Il reviendra-z-à Pâques,
mironton, mironton, mirontaine,
Il reviendra-z-à Pâques,
ou à la Trinité.

復活祭には戻ってくるだろう
ミロントン、ミロントン、ミロンテーヌ
復活祭には戻ってくるだろう
それとも三位一体の祝日だろうか

歌詞の内容は?

フランス民謡『マルブルーは戦争に行く Marlbrough s'en va-t-en guerre』の歌詞は20番以上ある長い曲となっているが、大半は同じフレーズが繰り返される部分なので、実質的にはそれほど内容があるわけではない。

歌詞の内容を要約すれば、心配する妻に召使いが「マルブルーが戦死(誤報)して、葬式も行われた」と語りかけるストーリーとなっている。

歌詞の中で「mironton, mironton, mirontaine, ミロントン、ミロントン、ミロンテーヌ」という不思議なフレーズがあるが、これは小太鼓を連続で叩く音のフランス語表現。英語では「ラタタ・ラタタ・ラタタ rat-a-tat, rat-a-tat」と表現される。

曲の誕生はスペイン継承戦争から

同曲が誕生したきっかけになったのは、1701年から1714年まで続いたスペイン継承戦争における、1709年に勃発したマルプラケの戦い(Battle of Malplaquet)でのこと。

マールバラ公(マルブルー)を司令官とするイギリス軍は、戦闘には勝利したものの、フランス軍の倍近い損害を受けてしまった。

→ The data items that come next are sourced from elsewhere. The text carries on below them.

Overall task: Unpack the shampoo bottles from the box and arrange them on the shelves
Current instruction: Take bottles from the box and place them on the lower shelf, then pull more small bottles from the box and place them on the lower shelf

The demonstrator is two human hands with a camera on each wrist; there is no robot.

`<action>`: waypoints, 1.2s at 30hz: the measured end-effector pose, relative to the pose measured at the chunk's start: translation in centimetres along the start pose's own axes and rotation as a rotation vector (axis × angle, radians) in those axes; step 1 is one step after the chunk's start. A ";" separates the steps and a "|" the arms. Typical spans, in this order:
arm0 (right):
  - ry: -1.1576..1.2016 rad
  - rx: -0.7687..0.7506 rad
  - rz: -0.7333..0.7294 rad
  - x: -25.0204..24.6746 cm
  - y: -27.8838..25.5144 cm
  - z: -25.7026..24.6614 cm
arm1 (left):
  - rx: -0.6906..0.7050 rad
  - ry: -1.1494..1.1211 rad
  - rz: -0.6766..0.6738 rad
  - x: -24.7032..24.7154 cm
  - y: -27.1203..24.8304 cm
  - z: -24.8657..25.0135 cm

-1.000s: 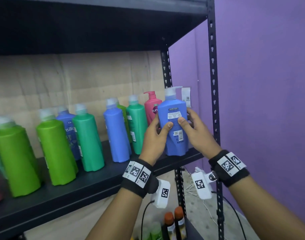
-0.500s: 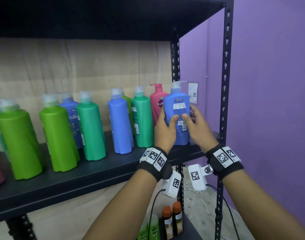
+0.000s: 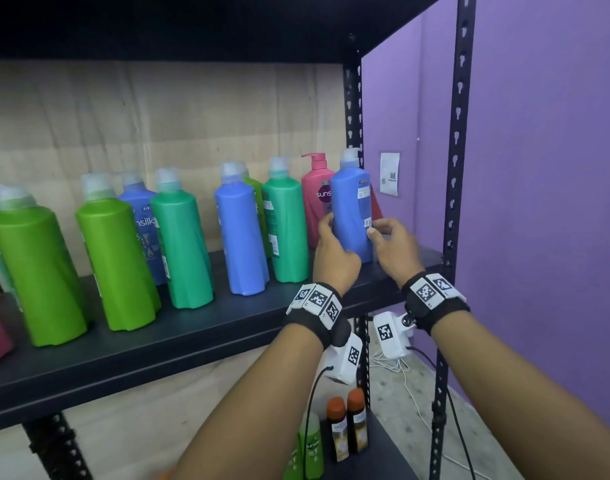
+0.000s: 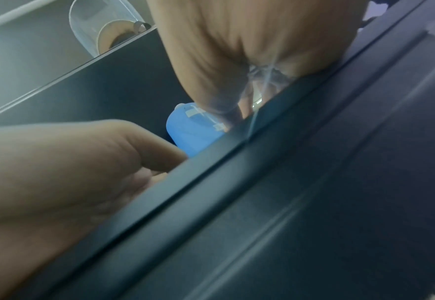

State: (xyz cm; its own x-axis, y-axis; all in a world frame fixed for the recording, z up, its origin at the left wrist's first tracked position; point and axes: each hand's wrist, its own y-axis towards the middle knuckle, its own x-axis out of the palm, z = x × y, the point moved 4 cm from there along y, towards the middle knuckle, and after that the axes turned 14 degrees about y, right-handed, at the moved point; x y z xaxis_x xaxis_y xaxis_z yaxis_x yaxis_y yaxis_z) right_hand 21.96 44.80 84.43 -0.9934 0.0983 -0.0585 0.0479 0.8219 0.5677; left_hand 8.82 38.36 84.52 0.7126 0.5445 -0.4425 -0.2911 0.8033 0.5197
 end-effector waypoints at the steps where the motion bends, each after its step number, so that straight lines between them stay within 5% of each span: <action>1: -0.042 -0.002 -0.009 0.0 -0.1 0.1 | 0.006 0.009 0.010 0.0 0.0 0.0; 15: -0.313 -0.114 -0.126 -0.3 -2.9 -0.5 | 0.023 0.117 0.162 -0.8 -1.1 0.7; 21: -0.342 -0.269 -0.285 -1.5 -5.8 -1.0 | 0.175 0.026 0.260 -2.0 -2.1 0.9; 31: -0.609 -0.452 -0.357 -5.2 -11.0 -1.8 | 0.457 0.128 0.110 -1.4 -8.1 0.7; 36: -0.664 -0.410 -0.384 -5.5 -13.8 -0.3 | 0.492 0.506 -0.011 -0.7 -12.3 -2.6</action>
State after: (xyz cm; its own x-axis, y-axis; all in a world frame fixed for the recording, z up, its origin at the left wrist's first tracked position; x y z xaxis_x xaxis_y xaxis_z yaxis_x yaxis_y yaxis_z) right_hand 26.69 32.76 77.21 -0.6609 0.2678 -0.7011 -0.4459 0.6113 0.6538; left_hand 10.27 28.71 76.54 0.2942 0.6785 -0.6731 0.1219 0.6719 0.7306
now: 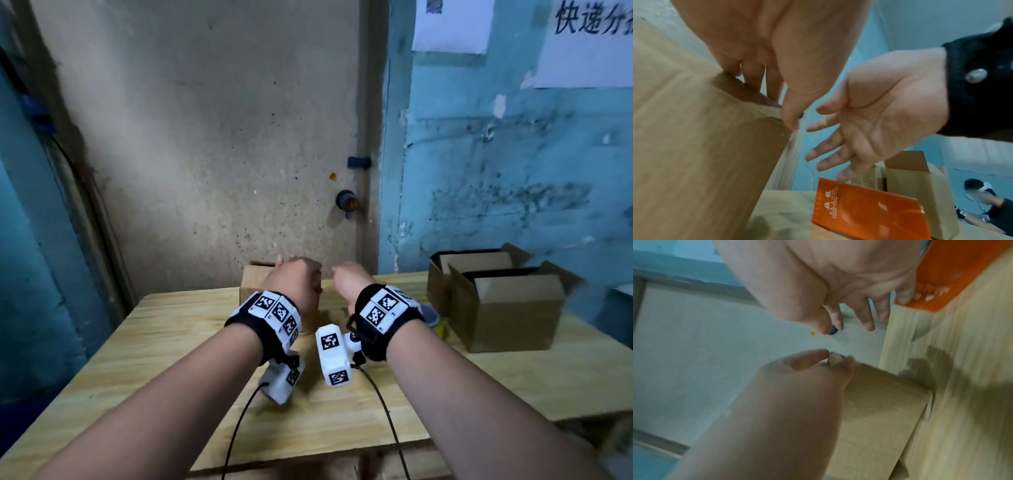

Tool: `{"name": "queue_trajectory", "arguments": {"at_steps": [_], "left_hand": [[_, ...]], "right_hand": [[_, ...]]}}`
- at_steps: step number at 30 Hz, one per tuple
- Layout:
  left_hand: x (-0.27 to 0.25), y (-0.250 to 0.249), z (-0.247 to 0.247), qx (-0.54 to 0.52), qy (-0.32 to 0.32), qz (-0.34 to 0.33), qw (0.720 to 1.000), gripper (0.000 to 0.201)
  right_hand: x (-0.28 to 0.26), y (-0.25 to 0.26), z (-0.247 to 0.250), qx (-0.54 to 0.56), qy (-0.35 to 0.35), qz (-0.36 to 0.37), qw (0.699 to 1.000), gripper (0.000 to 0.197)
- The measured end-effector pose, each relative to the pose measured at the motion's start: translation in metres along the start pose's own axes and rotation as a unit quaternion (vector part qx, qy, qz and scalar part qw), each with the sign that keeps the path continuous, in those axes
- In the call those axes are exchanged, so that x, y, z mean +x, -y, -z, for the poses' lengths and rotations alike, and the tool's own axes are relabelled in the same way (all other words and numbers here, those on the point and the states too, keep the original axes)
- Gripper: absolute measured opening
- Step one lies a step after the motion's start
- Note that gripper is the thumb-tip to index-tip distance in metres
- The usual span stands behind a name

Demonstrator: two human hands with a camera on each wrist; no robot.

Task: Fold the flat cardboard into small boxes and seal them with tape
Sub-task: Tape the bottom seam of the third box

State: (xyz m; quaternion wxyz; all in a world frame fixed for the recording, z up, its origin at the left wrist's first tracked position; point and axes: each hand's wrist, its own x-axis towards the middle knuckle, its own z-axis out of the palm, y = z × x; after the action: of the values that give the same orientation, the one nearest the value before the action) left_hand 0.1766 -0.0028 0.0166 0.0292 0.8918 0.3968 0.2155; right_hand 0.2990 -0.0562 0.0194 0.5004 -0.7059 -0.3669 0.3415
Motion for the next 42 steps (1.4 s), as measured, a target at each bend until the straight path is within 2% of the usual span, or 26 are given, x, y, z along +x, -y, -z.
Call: {"name": "queue_trajectory", "arguments": {"at_steps": [2,4,7,9,11,12,16,18,21,25,27,28,31,33,37,39,42], "left_hand": [[-0.001,-0.003,-0.005,-0.025,-0.039,-0.041,0.998,0.031],[-0.006,-0.013,-0.011,-0.045,-0.047,-0.094,0.993,0.046],[-0.016,-0.028,-0.019,-0.132,-0.065,-0.186,0.971,0.034],[-0.022,-0.032,-0.028,-0.211,-0.045,-0.218,0.952,0.028],[-0.027,-0.034,-0.037,-0.286,0.016,-0.187,0.94,0.029],[-0.029,-0.034,-0.04,-0.312,0.037,-0.161,0.936,0.028],[-0.035,-0.027,-0.049,-0.359,0.051,-0.076,0.929,0.026],[-0.038,-0.024,-0.047,-0.363,0.066,-0.04,0.929,0.042],[-0.042,-0.022,-0.041,-0.381,0.099,0.0,0.919,0.069],[-0.045,-0.025,-0.031,-0.44,0.114,0.044,0.89,0.081],[-0.045,-0.026,-0.03,-0.469,0.108,0.073,0.874,0.085],[-0.041,-0.025,-0.032,-0.493,0.113,0.098,0.857,0.087],[-0.038,-0.031,-0.025,-0.603,0.152,0.167,0.765,0.07],[-0.039,-0.03,-0.019,-0.655,0.187,0.185,0.708,0.056],[-0.043,-0.02,-0.006,-0.691,0.169,0.245,0.659,0.034],[-0.046,-0.013,0.001,-0.697,0.162,0.266,0.646,0.021],[-0.052,-0.002,0.011,-0.691,0.175,0.281,0.642,0.016]], "right_hand": [[-0.002,-0.007,0.012,0.003,-0.05,-0.004,0.999,0.039],[-0.002,-0.023,0.023,-0.014,-0.117,-0.004,0.993,0.043],[-0.003,-0.046,0.037,-0.107,-0.143,-0.041,0.983,0.054],[-0.016,-0.051,0.049,-0.18,-0.145,-0.082,0.969,0.07],[-0.023,-0.06,0.062,-0.238,-0.135,-0.1,0.957,0.084],[-0.024,-0.067,0.069,-0.269,-0.128,-0.102,0.949,0.085],[-0.03,-0.084,0.076,-0.352,-0.104,-0.065,0.928,0.043],[-0.026,-0.089,0.074,-0.364,-0.113,-0.064,0.922,0.042],[-0.026,-0.085,0.072,-0.345,-0.131,-0.063,0.927,0.042],[-0.03,-0.074,0.075,-0.268,-0.135,-0.029,0.954,0.037],[-0.029,-0.071,0.076,-0.2,-0.137,-0.005,0.97,0.045],[-0.029,-0.07,0.077,-0.163,-0.141,0.011,0.976,0.051],[-0.045,-0.067,0.074,-0.086,-0.128,0.064,0.986,0.064],[-0.05,-0.069,0.071,-0.055,-0.115,0.087,0.988,0.074],[-0.049,-0.069,0.063,-0.038,-0.106,0.128,0.985,0.079],[-0.053,-0.064,0.059,-0.024,-0.085,0.16,0.983,0.078],[-0.056,-0.061,0.049,-0.007,-0.058,0.166,0.984,0.078]]}}
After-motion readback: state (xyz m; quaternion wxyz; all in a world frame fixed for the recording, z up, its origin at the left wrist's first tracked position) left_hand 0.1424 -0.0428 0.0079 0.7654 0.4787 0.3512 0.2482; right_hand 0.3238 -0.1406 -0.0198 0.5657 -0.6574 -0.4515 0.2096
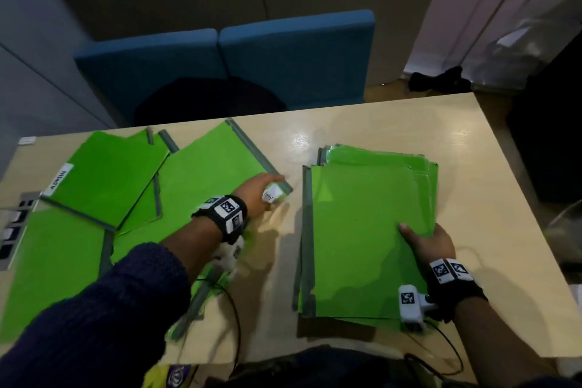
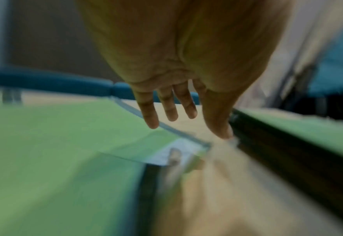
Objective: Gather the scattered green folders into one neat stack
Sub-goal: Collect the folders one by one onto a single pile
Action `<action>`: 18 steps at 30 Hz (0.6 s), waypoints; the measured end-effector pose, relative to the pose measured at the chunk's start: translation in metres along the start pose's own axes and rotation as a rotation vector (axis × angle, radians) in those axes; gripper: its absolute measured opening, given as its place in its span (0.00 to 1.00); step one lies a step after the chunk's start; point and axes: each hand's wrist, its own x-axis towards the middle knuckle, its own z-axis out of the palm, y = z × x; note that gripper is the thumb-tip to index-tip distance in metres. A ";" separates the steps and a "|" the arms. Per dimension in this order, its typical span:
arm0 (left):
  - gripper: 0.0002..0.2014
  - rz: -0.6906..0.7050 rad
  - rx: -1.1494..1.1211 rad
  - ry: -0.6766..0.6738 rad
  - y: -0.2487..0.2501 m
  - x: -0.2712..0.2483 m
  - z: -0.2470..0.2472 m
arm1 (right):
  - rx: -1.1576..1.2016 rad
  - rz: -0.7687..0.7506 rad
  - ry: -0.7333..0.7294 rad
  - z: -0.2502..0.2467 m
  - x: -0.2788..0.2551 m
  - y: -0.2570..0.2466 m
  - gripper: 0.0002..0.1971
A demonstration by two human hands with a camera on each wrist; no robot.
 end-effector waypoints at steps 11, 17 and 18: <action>0.43 0.702 1.291 -0.408 -0.091 -0.023 -0.011 | -0.054 0.006 -0.018 -0.003 -0.005 -0.005 0.28; 0.43 0.693 1.347 -0.416 -0.056 -0.002 -0.017 | 0.000 0.057 -0.022 -0.001 -0.010 -0.011 0.27; 0.41 0.658 1.349 -0.404 -0.047 0.002 -0.019 | 0.006 0.062 -0.017 0.000 -0.009 -0.011 0.27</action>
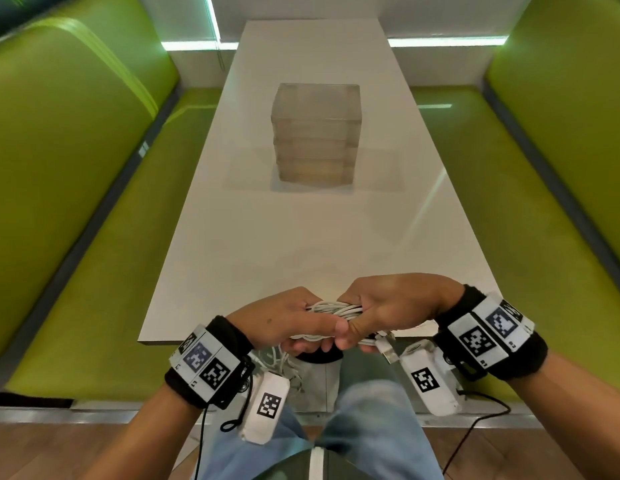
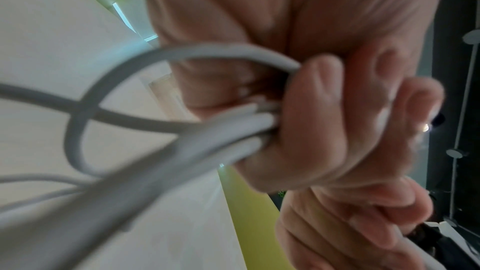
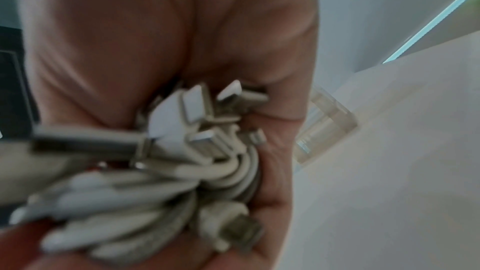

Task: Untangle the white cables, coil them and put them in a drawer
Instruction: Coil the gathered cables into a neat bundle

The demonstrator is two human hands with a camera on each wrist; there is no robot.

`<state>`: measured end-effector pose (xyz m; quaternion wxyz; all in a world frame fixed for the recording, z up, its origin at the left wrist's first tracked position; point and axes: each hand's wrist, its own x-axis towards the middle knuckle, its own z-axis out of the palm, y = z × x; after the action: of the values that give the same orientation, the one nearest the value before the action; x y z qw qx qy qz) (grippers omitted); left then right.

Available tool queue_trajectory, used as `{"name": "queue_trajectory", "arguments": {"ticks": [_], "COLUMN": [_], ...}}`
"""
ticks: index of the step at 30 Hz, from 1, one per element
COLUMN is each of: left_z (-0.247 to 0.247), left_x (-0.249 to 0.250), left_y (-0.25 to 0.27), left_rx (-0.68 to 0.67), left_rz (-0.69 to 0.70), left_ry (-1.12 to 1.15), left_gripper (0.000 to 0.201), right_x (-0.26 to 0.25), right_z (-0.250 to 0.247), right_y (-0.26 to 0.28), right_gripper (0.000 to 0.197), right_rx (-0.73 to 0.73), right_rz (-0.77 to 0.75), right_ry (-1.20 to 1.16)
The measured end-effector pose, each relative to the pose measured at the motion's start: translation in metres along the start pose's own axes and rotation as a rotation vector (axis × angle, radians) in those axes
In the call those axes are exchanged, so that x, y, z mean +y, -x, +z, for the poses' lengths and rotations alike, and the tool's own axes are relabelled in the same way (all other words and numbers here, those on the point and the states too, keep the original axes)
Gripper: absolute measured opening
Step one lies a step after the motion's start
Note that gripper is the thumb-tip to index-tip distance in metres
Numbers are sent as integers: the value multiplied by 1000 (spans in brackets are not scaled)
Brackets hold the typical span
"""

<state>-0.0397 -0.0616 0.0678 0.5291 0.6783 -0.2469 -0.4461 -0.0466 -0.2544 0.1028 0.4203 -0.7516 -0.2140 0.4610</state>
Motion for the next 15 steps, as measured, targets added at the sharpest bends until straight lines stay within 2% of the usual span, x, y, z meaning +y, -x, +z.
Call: {"name": "queue_trajectory", "arguments": {"ticks": [3,6,11,13,15], "left_z": [-3,-11,-9,-11,-13], "left_x": [-1,-10,-18,-21,-22], "left_y": [0,3,1,0,-1], "left_rx": [17,24,173,213,206], "left_rz": [56,110,141,141,166], "left_ry": [67,200,54,52,87], "left_gripper": [57,77,30,28,42], "right_x": [-2,-7,-13,-13,-11], "right_z": [-5,-16,-30,-31,-33], "right_y": [1,11,25,27,29], "right_gripper": [16,17,22,22,25], "right_rx": [50,172,349,408,457], "right_rz": [-31,-61,-102,-125,-138], "right_ry": [71,95,66,29,-6]}}
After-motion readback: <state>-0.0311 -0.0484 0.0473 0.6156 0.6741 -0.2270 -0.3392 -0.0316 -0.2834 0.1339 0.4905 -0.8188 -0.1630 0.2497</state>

そんな中、マールバラ公が戦死したとの誤報がフランス軍に伝わると、気をよくしたフランス軍兵士たちが「マルブルーは死んで墓に埋められた」という歌を流行らせたという。

18世紀後半には、ルイ16世在位のフランス宮廷で流行。中でもルイ16世の妻マリー・アントワネット(Marie Antoinette/1755-1793)が大変気に入って歌っていたそうだ。